James Rhodes’ disc was first released on Signum 153, but it’s
been licensed to ABC who issue it unchanged typographically,
and in every way except their name on the disc alongside that
of Signum.
There’s been quite a deal written about Rhodes, and the disc
title, and fold-out booklet with its rock-star black and white
photographs, indicate his ‘maverick’ nature. But I’ll leave
the questions of his biography — drugs, and self-harm — to one
side, if I may, and concentrate instead on his music-making
which is consistently impressive.
He is a committed and articulate Bachian cleaving to a rather
more expressive response than many of his contemporaries. The
performance of the fifth French Suite is thoughtful and internally
consistent, wholly undoctrinaire and pianistic. He is not interested
in pecking clarity of articulation, preferring a more saturated,
richer tonal response—more romantic, if you will. This reaches
its height in the daringly extended Sarabande which he
clearly locates as the work’s beating heart. Still, the Gavotte
doesn’t lack for wit, or the Gigue a necessary voltage.
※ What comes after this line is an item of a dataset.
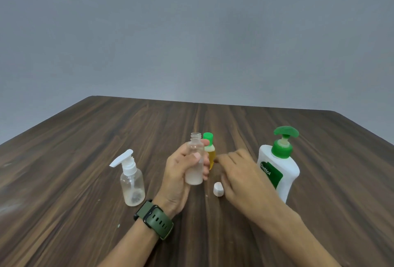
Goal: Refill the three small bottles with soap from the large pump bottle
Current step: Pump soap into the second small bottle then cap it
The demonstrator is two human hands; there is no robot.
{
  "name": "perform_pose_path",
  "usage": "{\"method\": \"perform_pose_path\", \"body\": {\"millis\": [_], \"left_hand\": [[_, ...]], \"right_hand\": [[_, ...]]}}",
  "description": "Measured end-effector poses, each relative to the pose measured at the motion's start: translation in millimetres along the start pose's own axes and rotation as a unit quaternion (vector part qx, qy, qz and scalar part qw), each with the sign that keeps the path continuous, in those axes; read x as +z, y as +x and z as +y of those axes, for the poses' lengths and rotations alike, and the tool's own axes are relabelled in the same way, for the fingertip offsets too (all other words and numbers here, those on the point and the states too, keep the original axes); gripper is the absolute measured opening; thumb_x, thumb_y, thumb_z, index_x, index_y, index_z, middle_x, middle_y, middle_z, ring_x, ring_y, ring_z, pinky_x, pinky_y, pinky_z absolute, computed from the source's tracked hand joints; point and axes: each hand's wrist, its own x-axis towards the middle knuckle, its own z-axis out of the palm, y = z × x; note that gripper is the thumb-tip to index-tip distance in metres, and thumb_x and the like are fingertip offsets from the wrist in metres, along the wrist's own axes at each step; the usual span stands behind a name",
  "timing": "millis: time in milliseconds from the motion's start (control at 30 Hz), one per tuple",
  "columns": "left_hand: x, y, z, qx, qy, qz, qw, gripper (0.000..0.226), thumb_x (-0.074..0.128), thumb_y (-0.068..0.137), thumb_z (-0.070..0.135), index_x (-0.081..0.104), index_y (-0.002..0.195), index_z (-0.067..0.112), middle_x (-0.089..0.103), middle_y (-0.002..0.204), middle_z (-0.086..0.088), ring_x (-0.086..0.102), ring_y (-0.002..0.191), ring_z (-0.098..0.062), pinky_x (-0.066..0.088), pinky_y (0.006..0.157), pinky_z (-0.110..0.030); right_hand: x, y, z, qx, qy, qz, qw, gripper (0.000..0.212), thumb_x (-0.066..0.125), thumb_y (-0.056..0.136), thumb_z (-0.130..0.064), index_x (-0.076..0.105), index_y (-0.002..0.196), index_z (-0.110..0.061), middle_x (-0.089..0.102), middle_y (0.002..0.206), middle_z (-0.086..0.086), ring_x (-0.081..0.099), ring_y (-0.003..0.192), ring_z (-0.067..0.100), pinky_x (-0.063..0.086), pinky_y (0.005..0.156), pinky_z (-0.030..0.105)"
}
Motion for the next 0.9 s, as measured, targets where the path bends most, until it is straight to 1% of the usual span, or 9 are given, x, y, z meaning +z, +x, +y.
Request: {"method": "perform_pose_path", "body": {"millis": [100,233,300,400,500,600,667,733,900], "left_hand": [[5,1,0,0.027,0.052,-0.003,0.998,0.043,0.064,0.07,0.03,0.063,0.108,0.011,0.059,0.07,-0.004,0.053,0.054,-0.015,0.048,0.052,-0.025],[21,4,-8,0.039,0.144,-0.044,0.988,0.053,0.072,0.07,0.046,0.06,0.115,0.021,0.062,0.076,0.002,0.054,0.053,-0.014,0.047,0.053,-0.023],[34,6,-11,0.037,0.19,-0.075,0.978,0.052,0.067,0.071,0.055,0.058,0.116,0.031,0.064,0.079,0.008,0.055,0.056,-0.009,0.048,0.054,-0.021],[55,9,-13,0.038,0.222,-0.104,0.969,0.034,0.059,0.085,0.04,0.052,0.118,0.033,0.065,0.083,0.021,0.058,0.063,0.002,0.046,0.057,-0.013],[69,12,-19,0.04,0.23,-0.09,0.968,0.029,0.052,0.087,0.032,0.052,0.115,0.036,0.066,0.088,0.025,0.059,0.071,0.007,0.044,0.061,-0.008],[75,12,-26,0.035,0.222,-0.072,0.972,0.03,0.052,0.085,0.034,0.054,0.115,0.038,0.068,0.098,0.022,0.061,0.078,0.006,0.045,0.066,-0.009],[76,12,-29,0.042,0.234,-0.07,0.969,0.037,0.055,0.082,0.039,0.052,0.119,0.038,0.065,0.113,0.02,0.062,0.098,0.002,0.048,0.077,-0.013],[76,12,-29,0.045,0.237,-0.067,0.968,0.038,0.058,0.082,0.038,0.051,0.119,0.038,0.062,0.118,0.022,0.059,0.109,0.0,0.048,0.085,-0.015],[74,14,-26,0.077,0.266,-0.054,0.959,0.043,0.058,0.078,0.045,0.049,0.119,0.041,0.06,0.118,0.027,0.058,0.11,0.002,0.048,0.087,-0.015]], "right_hand": [[-33,11,-1,-0.001,-0.046,0.056,0.997,0.018,0.044,0.075,-0.015,0.062,0.073,-0.013,0.063,0.066,0.002,0.054,0.062,0.022,0.049,0.052,0.032],[-70,19,12,0.027,-0.057,0.139,0.988,0.02,0.045,0.082,-0.019,0.063,0.077,-0.01,0.065,0.07,0.002,0.055,0.072,0.025,0.047,0.059,0.035],[-82,20,25,0.061,-0.026,0.179,0.982,0.016,0.049,0.083,-0.017,0.064,0.081,-0.009,0.065,0.074,0.002,0.053,0.078,0.022,0.039,0.066,0.028],[-89,18,49,0.15,0.083,0.209,0.963,0.016,0.051,0.091,-0.018,0.063,0.084,-0.011,0.062,0.077,-0.004,0.053,0.077,0.012,0.036,0.065,0.014],[-79,15,65,0.258,0.321,0.164,0.896,0.018,0.053,0.093,-0.018,0.065,0.084,-0.009,0.067,0.077,-0.001,0.064,0.063,0.001,0.044,0.059,0.009],[-64,11,71,0.304,0.481,0.122,0.813,0.025,0.05,0.093,-0.02,0.067,0.081,-0.007,0.071,0.076,0.008,0.064,0.068,0.016,0.051,0.066,0.029],[-59,9,69,0.305,0.542,0.114,0.775,0.028,0.049,0.094,-0.02,0.066,0.078,-0.004,0.069,0.074,0.013,0.061,0.066,0.023,0.049,0.065,0.036],[-57,9,67,0.299,0.559,0.123,0.763,0.028,0.049,0.093,-0.02,0.064,0.078,-0.001,0.065,0.074,0.016,0.058,0.065,0.026,0.047,0.063,0.036],[-49,9,60,0.284,0.581,0.129,0.752,0.04,0.052,0.089,-0.033,0.061,0.069,0.001,0.057,0.072,0.018,0.05,0.063,0.027,0.042,0.059,0.033]]}}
Hyphenated Bach in the shape of Busoni’s recasting of the Chaconne
sits well under Rhodes’s fingers. Whilst hardly effacing Michelangeli,
this is a digitally impressive, reserved approach. Rhodes is
not given to brazen bravura here, preferring instead to sculpt
a more measured path through the music’s manifold difficulties.
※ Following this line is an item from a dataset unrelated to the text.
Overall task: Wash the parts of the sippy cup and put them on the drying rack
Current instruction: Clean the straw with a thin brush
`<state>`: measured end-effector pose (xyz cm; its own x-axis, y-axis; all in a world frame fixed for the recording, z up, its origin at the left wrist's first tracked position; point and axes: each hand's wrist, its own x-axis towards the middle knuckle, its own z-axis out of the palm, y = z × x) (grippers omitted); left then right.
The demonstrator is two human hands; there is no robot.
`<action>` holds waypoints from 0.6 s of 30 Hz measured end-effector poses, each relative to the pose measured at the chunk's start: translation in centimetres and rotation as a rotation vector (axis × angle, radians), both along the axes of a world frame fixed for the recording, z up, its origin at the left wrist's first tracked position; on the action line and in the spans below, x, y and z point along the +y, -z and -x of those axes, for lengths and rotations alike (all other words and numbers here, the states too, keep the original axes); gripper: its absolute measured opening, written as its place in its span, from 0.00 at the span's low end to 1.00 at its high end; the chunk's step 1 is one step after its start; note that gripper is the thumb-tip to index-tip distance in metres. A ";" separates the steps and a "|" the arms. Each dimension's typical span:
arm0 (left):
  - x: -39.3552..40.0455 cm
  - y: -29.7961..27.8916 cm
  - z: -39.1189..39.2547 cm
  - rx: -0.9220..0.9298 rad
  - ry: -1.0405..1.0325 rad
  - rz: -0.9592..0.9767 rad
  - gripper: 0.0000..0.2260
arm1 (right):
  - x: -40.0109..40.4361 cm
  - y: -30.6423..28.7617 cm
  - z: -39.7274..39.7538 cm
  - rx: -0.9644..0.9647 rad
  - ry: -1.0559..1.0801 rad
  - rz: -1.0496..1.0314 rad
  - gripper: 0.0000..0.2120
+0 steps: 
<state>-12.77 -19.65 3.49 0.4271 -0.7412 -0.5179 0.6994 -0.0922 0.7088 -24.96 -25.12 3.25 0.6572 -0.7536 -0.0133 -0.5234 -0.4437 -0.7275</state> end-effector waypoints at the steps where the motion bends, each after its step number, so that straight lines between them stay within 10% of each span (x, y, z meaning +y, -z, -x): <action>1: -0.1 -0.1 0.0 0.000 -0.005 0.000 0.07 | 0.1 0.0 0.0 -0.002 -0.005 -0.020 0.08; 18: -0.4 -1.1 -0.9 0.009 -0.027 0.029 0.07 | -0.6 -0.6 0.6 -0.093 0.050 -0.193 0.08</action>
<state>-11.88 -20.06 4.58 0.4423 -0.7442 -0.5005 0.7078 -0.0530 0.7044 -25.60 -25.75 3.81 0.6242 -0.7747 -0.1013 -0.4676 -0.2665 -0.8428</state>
It’s certainly not without excitement.
He is as committed a Beethovenian as Bachian, it would seem.
His Op. 109 is well judged and well balanced. Moments of italicisation
are few, and moments of portent and lyricism many. He essays
Chopin’s Fourth Ballade somewhat unevenly. Much is lovely, not
least his touch, and the poetic sense of the music’s trajectory.
But conversely he tends to drive through the emotional apex
of the Ballade leaving an unsettled response.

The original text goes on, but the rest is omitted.